(PROMPT):
In the entries below, find the lines that contain the word "without" and copy them.

(DATA EXCERPTS):

☆ ☆ ☆ ☆ ☆ ☆ ☆

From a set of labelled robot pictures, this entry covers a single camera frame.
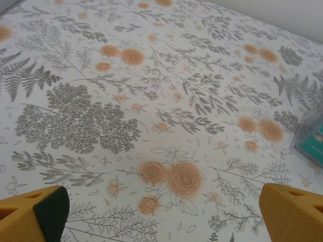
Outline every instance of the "yellow plastic object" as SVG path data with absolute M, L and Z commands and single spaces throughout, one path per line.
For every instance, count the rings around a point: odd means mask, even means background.
M 266 184 L 259 206 L 272 242 L 323 241 L 322 195 Z
M 61 186 L 0 200 L 0 241 L 59 241 L 68 208 L 68 195 Z

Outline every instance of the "botanical print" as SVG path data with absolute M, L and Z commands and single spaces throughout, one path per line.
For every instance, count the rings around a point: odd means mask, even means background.
M 62 242 L 267 241 L 264 184 L 322 193 L 321 44 L 205 0 L 26 0 L 0 44 L 0 199 L 64 186 Z

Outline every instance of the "dark green rubber pad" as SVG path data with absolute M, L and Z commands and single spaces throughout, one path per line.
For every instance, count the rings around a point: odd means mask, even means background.
M 64 187 L 58 188 L 34 206 L 46 242 L 59 242 L 69 215 L 70 200 Z

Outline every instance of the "patterned fabric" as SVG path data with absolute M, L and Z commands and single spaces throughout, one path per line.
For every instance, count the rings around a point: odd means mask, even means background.
M 0 25 L 0 198 L 64 185 L 63 242 L 270 241 L 322 46 L 203 0 L 27 0 Z

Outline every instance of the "floral tablecloth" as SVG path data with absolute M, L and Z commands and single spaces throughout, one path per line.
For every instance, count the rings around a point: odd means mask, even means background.
M 322 46 L 202 0 L 27 0 L 0 25 L 0 198 L 68 189 L 63 242 L 270 241 Z

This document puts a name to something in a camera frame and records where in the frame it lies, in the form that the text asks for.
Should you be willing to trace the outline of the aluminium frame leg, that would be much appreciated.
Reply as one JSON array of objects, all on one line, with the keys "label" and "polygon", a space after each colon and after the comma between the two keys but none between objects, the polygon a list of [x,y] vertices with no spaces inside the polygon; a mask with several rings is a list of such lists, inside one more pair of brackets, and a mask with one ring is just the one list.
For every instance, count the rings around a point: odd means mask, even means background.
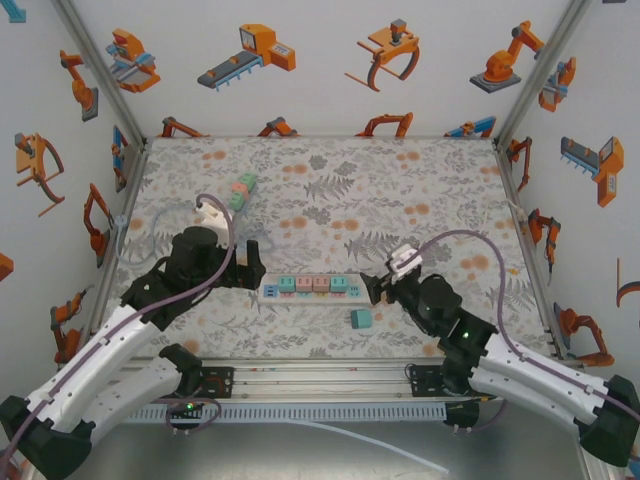
[{"label": "aluminium frame leg", "polygon": [[607,464],[577,445],[577,453],[585,480],[624,480],[624,471]]}]

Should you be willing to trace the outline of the aluminium corner post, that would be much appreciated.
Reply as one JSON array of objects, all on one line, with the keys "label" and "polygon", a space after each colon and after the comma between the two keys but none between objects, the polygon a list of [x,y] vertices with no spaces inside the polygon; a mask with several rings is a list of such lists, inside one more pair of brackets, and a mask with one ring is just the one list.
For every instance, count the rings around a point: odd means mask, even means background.
[{"label": "aluminium corner post", "polygon": [[65,30],[74,41],[82,58],[88,62],[98,86],[107,97],[116,116],[122,122],[124,129],[129,134],[128,139],[139,150],[143,151],[146,145],[146,137],[128,107],[115,80],[111,77],[107,63],[102,58],[89,29],[81,19],[72,0],[49,0]]},{"label": "aluminium corner post", "polygon": [[569,1],[496,137],[497,150],[505,150],[509,145],[527,111],[537,98],[537,94],[544,86],[552,68],[559,60],[560,54],[593,3],[594,0]]}]

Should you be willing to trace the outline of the blue-grey power strip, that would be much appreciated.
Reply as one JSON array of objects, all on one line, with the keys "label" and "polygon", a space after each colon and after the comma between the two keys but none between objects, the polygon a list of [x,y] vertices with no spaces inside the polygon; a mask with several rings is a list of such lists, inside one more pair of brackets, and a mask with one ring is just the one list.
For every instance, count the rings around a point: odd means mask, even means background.
[{"label": "blue-grey power strip", "polygon": [[245,205],[244,205],[244,207],[243,207],[243,209],[242,209],[241,211],[246,210],[246,209],[248,208],[248,205],[249,205],[249,203],[251,202],[251,200],[252,200],[252,198],[253,198],[254,194],[256,193],[256,191],[257,191],[257,181],[256,181],[256,185],[255,185],[254,189],[250,192],[249,197],[248,197],[248,198],[246,198],[246,203],[245,203]]}]

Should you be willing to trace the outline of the aluminium side rail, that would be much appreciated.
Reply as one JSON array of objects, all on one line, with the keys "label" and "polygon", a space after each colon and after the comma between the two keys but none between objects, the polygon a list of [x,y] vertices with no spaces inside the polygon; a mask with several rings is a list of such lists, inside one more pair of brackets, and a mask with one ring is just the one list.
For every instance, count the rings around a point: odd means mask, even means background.
[{"label": "aluminium side rail", "polygon": [[[495,141],[494,150],[496,153],[497,166],[500,171],[506,199],[511,200],[522,207],[519,200],[517,187],[512,178],[511,169],[505,150],[497,150]],[[551,344],[551,352],[558,360],[566,360],[567,349],[561,339],[561,331],[555,319],[549,289],[546,284],[547,277],[538,264],[536,258],[536,246],[532,241],[528,224],[519,224],[513,214],[512,217],[515,221],[516,232],[524,258],[527,275],[531,282],[532,290],[537,301],[537,309],[541,319],[541,323],[548,337],[548,342]]]},{"label": "aluminium side rail", "polygon": [[[138,192],[144,176],[144,169],[148,159],[148,150],[151,142],[148,140],[138,150],[131,150],[135,153],[133,156],[133,165],[130,170],[128,185],[125,189],[125,196],[122,207],[118,211],[119,215],[129,217],[133,212]],[[110,292],[114,284],[116,270],[118,268],[117,254],[120,251],[119,241],[112,238],[106,251],[105,263],[101,269],[101,279],[91,315],[84,324],[84,330],[79,345],[83,347],[91,337],[98,331],[103,321],[107,318],[107,304],[110,298]]]}]

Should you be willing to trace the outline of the white multi-colour socket power strip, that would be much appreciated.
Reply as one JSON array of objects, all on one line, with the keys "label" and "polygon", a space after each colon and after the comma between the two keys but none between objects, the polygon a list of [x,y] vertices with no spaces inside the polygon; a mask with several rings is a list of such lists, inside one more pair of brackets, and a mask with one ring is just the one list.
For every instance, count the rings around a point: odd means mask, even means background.
[{"label": "white multi-colour socket power strip", "polygon": [[[280,294],[278,290],[278,278],[280,276],[345,276],[349,280],[349,287],[345,296],[334,296],[330,293],[289,293]],[[358,274],[266,274],[258,288],[258,300],[262,303],[277,305],[349,305],[349,306],[368,306],[370,304],[366,286]]]}]

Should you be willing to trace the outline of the black base bracket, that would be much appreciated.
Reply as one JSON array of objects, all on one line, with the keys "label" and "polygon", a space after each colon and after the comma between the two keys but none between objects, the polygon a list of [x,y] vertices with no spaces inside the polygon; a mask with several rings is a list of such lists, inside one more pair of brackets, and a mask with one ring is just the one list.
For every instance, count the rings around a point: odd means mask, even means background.
[{"label": "black base bracket", "polygon": [[180,432],[190,435],[192,431],[199,431],[204,406],[205,402],[195,400],[170,403],[165,411],[165,425],[174,436]]},{"label": "black base bracket", "polygon": [[446,403],[444,424],[452,428],[473,428],[480,417],[480,407],[476,402]]}]

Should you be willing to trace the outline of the white plastic tube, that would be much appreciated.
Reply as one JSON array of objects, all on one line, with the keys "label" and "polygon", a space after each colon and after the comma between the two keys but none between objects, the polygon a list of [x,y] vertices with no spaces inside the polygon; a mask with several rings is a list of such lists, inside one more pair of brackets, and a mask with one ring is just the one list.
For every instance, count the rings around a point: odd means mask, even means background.
[{"label": "white plastic tube", "polygon": [[415,455],[413,453],[410,453],[404,449],[401,449],[395,445],[389,444],[387,442],[384,442],[382,440],[379,439],[375,439],[369,436],[365,436],[350,430],[346,430],[340,427],[336,427],[336,426],[332,426],[332,425],[328,425],[328,424],[322,424],[322,423],[315,423],[315,422],[309,422],[309,421],[301,421],[301,420],[284,420],[283,424],[288,424],[288,425],[294,425],[294,426],[300,426],[300,427],[305,427],[305,428],[310,428],[310,429],[316,429],[316,430],[322,430],[325,432],[330,432],[330,433],[334,433],[337,435],[342,435],[354,440],[358,440],[370,445],[374,445],[376,447],[382,448],[384,450],[393,452],[394,454],[400,455],[406,459],[409,459],[411,461],[414,461],[426,468],[430,468],[432,470],[437,471],[438,473],[442,474],[442,475],[448,475],[450,470],[444,466],[441,466],[435,462],[432,462],[430,460],[427,460],[425,458],[422,458],[418,455]]}]

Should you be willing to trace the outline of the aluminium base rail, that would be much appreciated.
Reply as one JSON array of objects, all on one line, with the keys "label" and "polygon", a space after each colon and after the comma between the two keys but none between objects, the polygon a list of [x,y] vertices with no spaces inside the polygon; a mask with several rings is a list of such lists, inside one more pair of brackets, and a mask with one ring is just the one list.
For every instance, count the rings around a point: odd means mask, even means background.
[{"label": "aluminium base rail", "polygon": [[409,364],[439,366],[441,358],[214,359],[205,367],[234,369],[234,402],[386,402],[411,398]]}]

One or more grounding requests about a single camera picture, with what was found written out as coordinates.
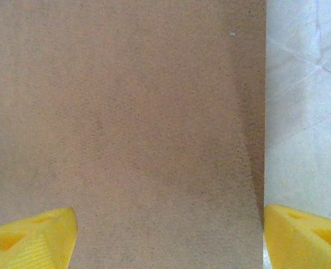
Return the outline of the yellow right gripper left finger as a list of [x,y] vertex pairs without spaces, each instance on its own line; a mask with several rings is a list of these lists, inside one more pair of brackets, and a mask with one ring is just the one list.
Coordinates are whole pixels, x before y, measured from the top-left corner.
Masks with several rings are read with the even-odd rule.
[[0,269],[68,269],[77,239],[73,208],[0,226]]

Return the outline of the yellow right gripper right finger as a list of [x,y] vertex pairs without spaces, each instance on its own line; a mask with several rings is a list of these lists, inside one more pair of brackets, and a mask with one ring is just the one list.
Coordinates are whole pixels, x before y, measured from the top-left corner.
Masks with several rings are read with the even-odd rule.
[[331,219],[267,205],[264,239],[273,269],[331,269]]

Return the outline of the brown fibreboard backing board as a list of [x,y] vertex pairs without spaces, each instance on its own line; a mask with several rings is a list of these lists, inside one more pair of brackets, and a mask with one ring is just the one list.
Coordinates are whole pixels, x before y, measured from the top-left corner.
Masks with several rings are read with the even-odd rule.
[[0,0],[0,225],[72,207],[69,269],[262,269],[265,0]]

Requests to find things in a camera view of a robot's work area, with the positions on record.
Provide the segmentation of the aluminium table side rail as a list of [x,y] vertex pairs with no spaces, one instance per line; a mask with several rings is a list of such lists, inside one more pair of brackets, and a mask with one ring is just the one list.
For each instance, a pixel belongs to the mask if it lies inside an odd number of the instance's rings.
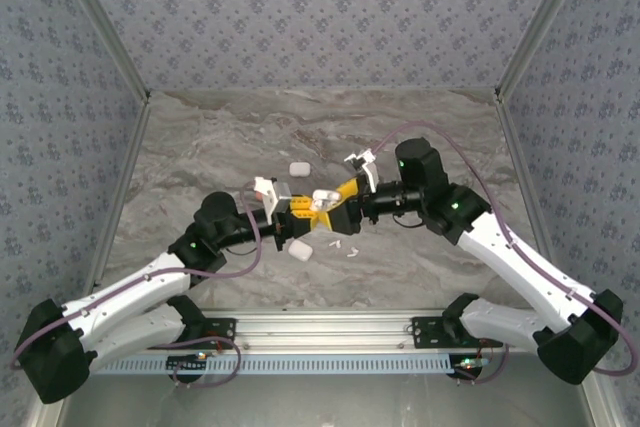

☆ ☆ ☆ ☆ ☆ ☆ ☆

(SOLUTION BELOW):
Return the outline of the yellow right gripper left finger as a list of [x,y] vertex pairs without spaces, each instance on its own line; a mask with several rings is a list of these lists, inside one more pair of brackets, and a mask with one ring is just the one list.
Return the outline of the yellow right gripper right finger as a list of [x,y] vertex pairs without spaces, each instance on its own line; a mask with several rings is a list of these lists, inside one more pair of brackets, and a mask with one ring is just the one list.
Return the outline of the brown fibreboard backing board as a list of [x,y] vertex pairs without spaces, each instance on its own line; a mask with several rings is a list of these lists, inside one more pair of brackets, and a mask with one ring is just the one list.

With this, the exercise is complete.